Task statement >> Return the lines below that contain the word "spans".

Dataset >>
====================
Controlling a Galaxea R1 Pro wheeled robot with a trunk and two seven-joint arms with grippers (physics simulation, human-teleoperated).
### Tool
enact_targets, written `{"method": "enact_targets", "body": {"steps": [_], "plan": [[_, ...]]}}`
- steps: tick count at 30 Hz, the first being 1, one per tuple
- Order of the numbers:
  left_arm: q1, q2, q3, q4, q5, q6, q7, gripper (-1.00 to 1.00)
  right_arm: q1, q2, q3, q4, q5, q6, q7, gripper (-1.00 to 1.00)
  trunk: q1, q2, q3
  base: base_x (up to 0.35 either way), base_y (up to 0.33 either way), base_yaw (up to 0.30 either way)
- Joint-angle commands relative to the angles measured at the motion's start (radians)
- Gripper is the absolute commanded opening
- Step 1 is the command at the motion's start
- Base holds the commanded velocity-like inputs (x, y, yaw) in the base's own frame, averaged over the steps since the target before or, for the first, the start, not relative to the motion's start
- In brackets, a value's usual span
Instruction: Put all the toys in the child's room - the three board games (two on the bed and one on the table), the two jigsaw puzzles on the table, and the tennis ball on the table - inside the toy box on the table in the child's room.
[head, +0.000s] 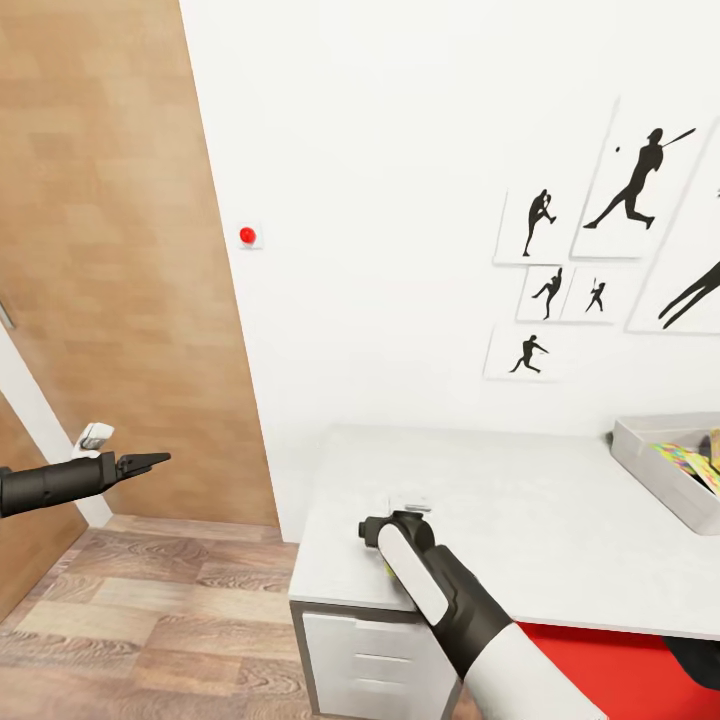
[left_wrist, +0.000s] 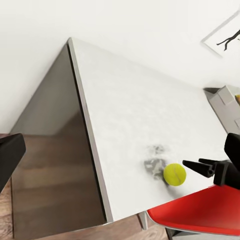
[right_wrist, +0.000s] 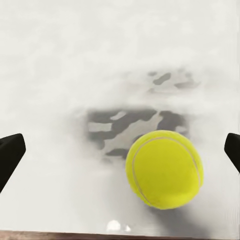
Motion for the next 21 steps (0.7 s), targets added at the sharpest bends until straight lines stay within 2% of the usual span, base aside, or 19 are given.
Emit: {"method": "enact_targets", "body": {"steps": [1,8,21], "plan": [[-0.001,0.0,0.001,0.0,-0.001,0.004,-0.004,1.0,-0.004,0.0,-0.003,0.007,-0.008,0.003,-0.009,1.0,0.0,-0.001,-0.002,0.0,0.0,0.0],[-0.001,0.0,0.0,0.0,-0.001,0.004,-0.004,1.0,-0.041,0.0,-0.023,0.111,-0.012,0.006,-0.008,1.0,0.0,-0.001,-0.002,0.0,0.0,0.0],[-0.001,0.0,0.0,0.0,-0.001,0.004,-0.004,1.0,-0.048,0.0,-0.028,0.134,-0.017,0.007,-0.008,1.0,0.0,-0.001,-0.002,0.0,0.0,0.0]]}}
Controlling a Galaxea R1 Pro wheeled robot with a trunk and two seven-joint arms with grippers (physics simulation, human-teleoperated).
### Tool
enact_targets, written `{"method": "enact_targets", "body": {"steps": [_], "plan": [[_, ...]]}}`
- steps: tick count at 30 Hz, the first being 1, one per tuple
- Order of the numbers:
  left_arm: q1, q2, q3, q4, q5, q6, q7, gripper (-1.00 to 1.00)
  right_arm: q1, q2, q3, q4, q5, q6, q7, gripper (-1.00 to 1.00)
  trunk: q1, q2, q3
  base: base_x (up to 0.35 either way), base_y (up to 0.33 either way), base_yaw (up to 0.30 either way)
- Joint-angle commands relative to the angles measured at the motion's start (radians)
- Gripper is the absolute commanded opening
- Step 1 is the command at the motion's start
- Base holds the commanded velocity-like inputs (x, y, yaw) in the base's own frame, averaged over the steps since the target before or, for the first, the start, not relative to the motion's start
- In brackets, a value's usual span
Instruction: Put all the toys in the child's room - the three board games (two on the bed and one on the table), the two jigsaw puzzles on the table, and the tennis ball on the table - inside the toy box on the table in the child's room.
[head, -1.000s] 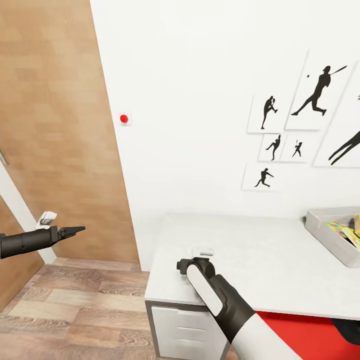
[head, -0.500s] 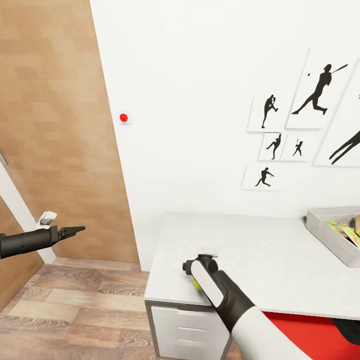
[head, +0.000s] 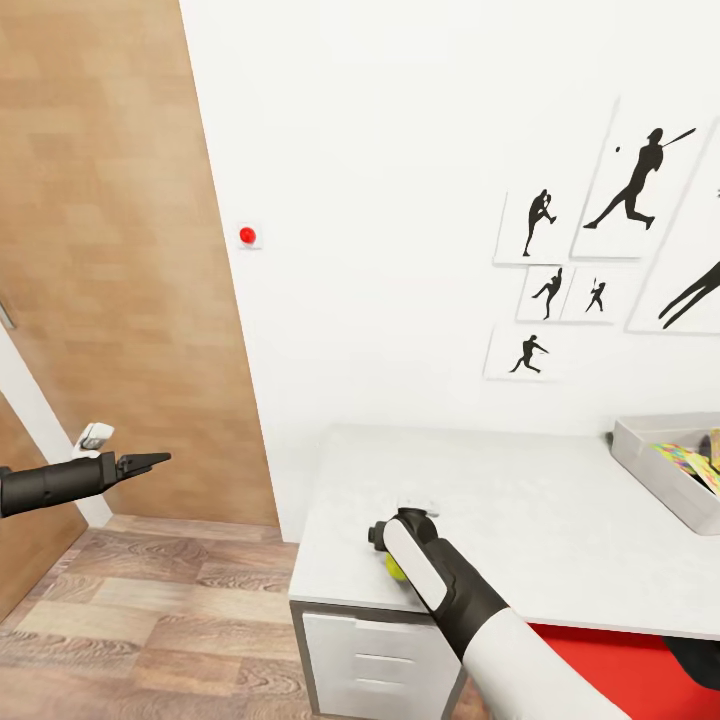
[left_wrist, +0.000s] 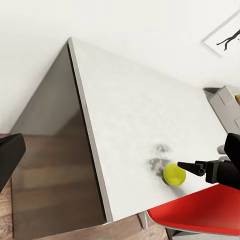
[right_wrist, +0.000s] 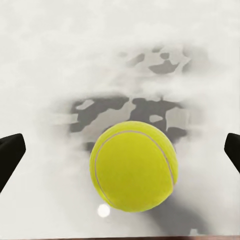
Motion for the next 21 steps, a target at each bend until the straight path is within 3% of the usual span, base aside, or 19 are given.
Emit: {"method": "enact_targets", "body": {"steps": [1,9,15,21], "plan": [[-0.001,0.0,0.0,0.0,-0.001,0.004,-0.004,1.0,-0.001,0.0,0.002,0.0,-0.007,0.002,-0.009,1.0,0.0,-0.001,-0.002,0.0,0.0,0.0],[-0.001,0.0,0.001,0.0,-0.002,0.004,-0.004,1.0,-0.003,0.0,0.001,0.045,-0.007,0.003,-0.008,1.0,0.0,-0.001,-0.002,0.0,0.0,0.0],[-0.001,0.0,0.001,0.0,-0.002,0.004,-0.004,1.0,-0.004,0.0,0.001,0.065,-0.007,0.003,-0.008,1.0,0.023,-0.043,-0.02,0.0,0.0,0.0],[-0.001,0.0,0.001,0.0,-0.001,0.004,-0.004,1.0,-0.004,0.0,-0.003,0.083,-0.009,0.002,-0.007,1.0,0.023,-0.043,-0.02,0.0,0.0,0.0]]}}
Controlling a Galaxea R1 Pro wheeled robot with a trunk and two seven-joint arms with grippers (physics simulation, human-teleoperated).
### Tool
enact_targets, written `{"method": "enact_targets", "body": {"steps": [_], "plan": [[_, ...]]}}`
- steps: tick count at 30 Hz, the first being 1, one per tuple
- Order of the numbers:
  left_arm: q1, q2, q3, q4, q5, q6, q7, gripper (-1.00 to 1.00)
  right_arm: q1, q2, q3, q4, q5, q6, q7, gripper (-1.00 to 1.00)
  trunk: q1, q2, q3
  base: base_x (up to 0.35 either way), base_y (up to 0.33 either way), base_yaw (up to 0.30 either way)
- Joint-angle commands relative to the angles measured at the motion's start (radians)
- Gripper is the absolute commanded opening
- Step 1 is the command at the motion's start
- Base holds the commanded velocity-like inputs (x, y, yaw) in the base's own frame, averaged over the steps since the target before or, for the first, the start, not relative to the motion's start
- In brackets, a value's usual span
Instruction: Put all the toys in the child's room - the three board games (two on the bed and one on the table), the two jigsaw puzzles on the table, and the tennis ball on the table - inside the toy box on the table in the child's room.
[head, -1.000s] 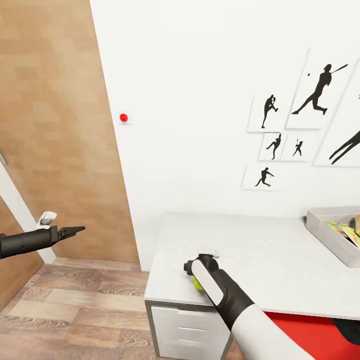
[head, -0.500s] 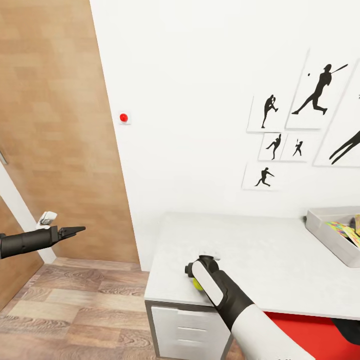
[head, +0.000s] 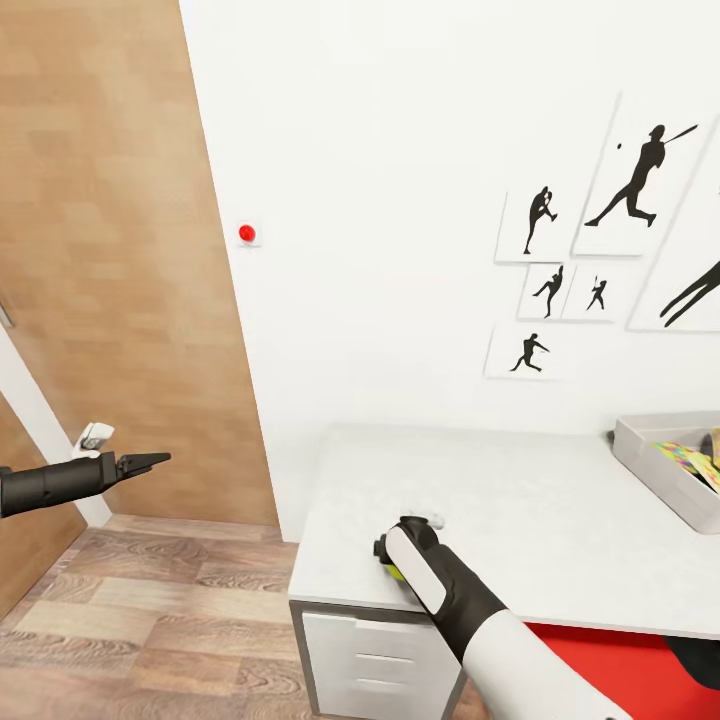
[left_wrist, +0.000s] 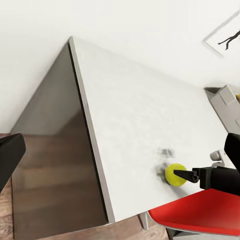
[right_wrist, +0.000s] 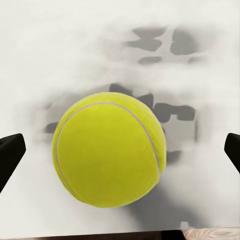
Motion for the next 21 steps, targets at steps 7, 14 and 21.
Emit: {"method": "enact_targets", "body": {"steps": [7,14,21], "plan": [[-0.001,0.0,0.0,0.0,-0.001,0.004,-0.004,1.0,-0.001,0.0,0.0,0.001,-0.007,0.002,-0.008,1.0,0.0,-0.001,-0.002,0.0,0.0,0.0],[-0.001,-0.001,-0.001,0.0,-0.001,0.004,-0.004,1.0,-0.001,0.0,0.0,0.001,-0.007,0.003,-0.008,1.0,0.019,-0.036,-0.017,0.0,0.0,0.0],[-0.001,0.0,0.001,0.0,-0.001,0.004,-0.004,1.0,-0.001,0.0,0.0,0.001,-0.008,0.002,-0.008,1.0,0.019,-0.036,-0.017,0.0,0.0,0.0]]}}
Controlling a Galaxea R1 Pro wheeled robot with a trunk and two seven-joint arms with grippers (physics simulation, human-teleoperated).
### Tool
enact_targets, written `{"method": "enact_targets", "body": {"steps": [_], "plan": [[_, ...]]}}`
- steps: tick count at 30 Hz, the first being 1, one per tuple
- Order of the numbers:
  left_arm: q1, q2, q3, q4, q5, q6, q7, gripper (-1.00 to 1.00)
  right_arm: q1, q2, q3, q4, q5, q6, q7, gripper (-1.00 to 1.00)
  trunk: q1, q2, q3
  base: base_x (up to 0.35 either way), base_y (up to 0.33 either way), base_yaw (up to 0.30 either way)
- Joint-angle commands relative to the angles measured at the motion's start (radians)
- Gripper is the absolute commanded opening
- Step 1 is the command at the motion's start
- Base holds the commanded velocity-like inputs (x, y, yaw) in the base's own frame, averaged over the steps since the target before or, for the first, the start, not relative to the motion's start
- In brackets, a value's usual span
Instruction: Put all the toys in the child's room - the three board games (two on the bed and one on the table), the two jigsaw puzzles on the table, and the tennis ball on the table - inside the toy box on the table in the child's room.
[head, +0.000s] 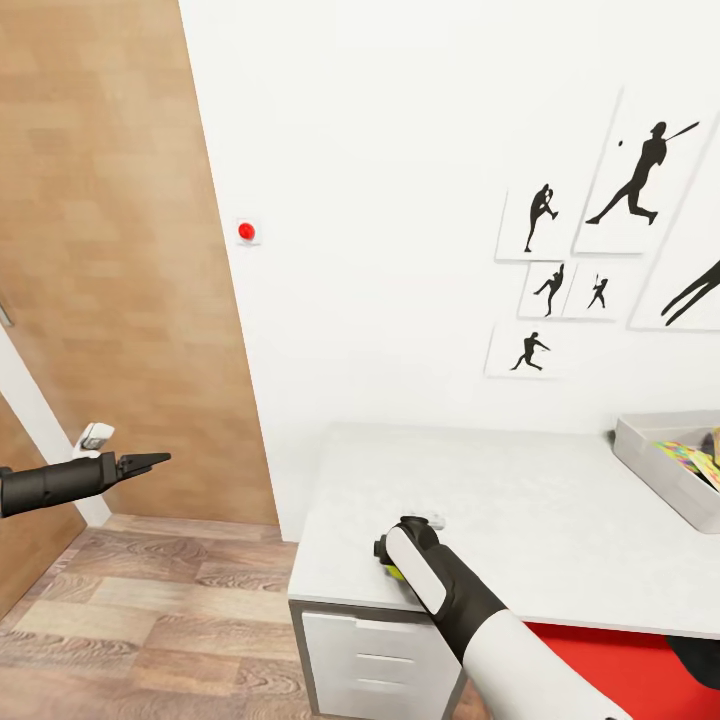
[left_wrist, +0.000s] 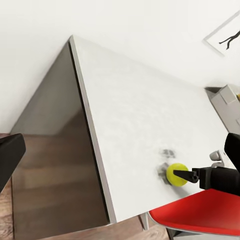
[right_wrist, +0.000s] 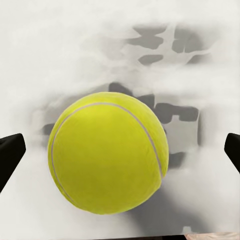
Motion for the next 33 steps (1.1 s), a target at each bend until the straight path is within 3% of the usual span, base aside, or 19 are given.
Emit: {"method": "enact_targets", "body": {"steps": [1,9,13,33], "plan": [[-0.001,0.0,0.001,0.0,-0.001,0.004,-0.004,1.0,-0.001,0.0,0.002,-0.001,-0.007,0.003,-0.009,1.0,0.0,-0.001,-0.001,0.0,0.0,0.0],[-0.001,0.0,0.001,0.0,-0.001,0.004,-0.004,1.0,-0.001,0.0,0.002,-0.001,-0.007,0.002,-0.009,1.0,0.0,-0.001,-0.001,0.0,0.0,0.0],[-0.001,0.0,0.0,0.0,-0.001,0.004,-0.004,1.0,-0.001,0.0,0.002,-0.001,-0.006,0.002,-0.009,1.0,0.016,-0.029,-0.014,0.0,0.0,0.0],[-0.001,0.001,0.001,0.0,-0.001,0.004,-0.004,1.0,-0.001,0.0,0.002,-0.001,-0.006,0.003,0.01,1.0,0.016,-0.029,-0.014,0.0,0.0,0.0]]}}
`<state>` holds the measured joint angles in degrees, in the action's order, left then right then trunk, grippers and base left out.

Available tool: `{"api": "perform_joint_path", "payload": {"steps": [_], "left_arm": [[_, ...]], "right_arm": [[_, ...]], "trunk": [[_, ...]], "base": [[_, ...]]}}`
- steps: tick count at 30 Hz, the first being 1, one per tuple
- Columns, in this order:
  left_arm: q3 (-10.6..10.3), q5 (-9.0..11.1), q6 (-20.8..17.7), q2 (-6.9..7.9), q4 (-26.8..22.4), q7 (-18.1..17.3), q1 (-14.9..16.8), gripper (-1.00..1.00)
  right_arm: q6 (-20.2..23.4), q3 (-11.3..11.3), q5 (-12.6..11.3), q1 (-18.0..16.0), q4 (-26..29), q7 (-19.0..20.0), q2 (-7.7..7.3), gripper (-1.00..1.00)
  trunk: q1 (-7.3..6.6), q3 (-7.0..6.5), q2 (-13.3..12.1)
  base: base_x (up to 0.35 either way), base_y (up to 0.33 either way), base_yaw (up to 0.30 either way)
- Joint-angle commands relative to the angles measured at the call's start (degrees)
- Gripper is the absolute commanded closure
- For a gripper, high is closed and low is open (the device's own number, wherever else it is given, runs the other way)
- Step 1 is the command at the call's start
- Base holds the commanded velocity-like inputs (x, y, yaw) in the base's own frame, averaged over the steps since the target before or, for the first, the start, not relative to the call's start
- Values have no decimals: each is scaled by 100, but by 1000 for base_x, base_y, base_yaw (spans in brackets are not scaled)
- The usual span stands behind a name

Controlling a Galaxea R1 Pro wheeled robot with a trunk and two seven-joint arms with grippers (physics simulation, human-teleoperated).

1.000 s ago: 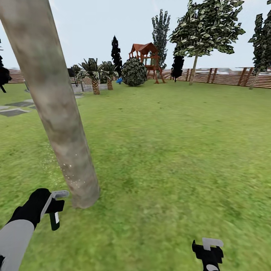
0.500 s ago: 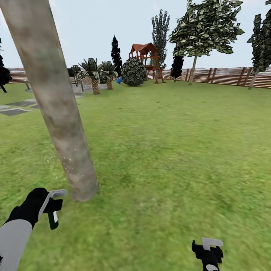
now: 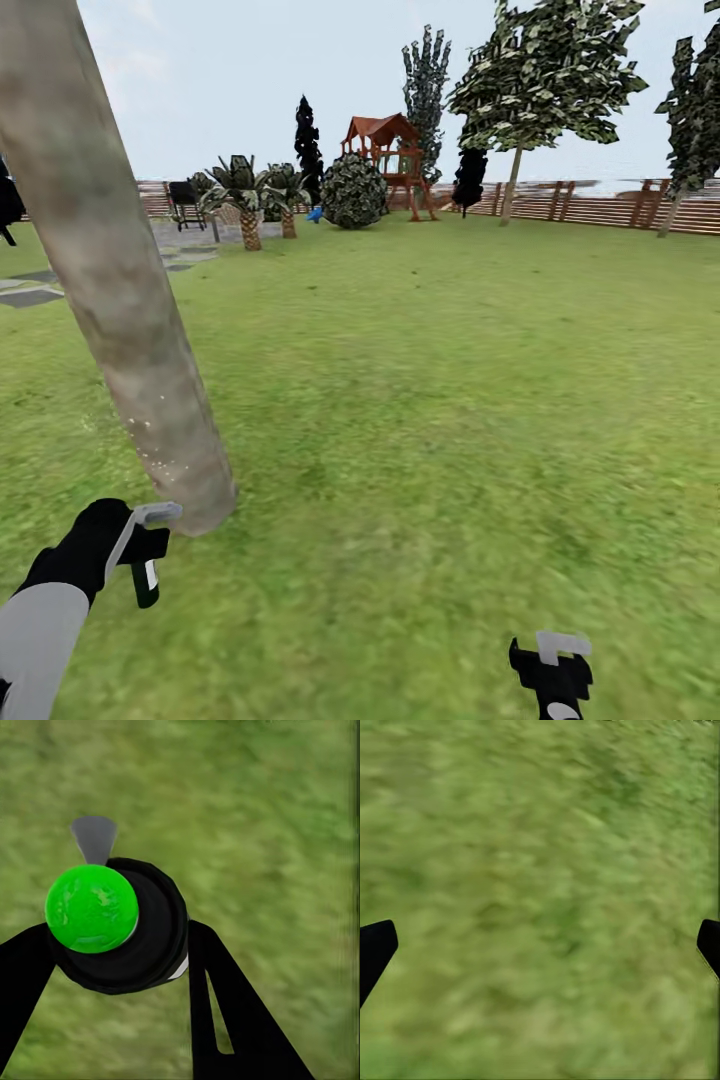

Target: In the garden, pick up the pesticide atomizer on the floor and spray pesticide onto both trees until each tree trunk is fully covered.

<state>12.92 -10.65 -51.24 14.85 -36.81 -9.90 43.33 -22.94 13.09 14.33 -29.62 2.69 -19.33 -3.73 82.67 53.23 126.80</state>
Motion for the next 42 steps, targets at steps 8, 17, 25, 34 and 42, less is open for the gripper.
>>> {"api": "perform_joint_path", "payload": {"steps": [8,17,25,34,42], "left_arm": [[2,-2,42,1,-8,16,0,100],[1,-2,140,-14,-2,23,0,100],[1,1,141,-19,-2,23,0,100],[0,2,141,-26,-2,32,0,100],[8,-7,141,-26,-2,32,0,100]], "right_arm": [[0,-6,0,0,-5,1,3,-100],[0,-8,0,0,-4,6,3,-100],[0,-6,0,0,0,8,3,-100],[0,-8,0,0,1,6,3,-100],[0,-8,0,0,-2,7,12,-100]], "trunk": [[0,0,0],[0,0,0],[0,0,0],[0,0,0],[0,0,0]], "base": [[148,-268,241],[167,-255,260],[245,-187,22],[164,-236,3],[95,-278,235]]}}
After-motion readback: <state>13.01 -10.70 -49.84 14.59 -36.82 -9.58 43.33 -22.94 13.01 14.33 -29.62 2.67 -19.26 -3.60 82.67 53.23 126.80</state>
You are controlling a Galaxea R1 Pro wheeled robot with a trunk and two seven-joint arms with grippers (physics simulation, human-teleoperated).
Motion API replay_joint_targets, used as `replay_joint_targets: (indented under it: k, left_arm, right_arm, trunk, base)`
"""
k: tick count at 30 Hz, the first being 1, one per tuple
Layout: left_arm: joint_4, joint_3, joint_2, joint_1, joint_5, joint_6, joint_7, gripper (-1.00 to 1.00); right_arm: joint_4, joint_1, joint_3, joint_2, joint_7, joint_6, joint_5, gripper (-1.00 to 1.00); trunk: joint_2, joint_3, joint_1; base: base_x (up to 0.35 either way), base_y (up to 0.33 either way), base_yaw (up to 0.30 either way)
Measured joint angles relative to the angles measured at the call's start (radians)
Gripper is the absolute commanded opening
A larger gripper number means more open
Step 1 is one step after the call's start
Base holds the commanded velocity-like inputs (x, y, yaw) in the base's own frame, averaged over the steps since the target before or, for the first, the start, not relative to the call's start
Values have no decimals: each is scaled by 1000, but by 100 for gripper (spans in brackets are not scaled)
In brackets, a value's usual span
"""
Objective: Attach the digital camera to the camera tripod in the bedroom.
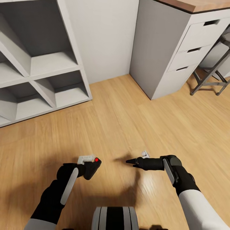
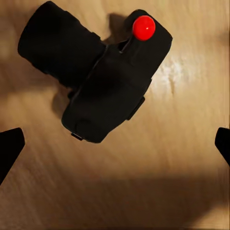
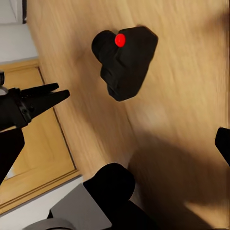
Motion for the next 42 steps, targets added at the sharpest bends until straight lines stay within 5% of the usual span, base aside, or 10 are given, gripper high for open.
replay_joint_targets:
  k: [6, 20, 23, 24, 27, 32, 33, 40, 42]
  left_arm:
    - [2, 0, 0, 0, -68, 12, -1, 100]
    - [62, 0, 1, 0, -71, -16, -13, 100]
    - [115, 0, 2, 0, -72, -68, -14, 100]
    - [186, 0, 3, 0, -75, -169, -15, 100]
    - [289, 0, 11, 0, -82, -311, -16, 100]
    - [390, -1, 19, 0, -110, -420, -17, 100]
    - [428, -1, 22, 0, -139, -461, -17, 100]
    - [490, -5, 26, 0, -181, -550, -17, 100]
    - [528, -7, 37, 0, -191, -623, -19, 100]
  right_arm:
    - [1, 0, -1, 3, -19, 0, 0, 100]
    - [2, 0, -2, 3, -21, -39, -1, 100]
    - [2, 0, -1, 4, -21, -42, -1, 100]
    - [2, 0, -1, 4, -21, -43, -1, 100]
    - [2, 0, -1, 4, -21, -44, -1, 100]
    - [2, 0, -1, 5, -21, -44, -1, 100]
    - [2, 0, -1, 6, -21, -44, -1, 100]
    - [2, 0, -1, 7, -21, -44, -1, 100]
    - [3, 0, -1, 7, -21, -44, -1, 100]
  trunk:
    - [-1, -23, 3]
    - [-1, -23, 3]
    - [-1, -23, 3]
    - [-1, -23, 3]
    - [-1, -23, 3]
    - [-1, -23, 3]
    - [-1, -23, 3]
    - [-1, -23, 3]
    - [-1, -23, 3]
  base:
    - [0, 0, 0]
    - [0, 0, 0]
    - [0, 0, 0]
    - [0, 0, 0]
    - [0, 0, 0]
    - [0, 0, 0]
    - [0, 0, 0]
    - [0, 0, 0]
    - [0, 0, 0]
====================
Result for this task >>
- Values have no decimals: each is scaled by 100, but by 1000 for base_x, base_y, base_yaw (spans in brackets are not scaled)
Values have no decimals: each is scaled by 1000, but by 100 for gripper (spans in brackets are not scaled)

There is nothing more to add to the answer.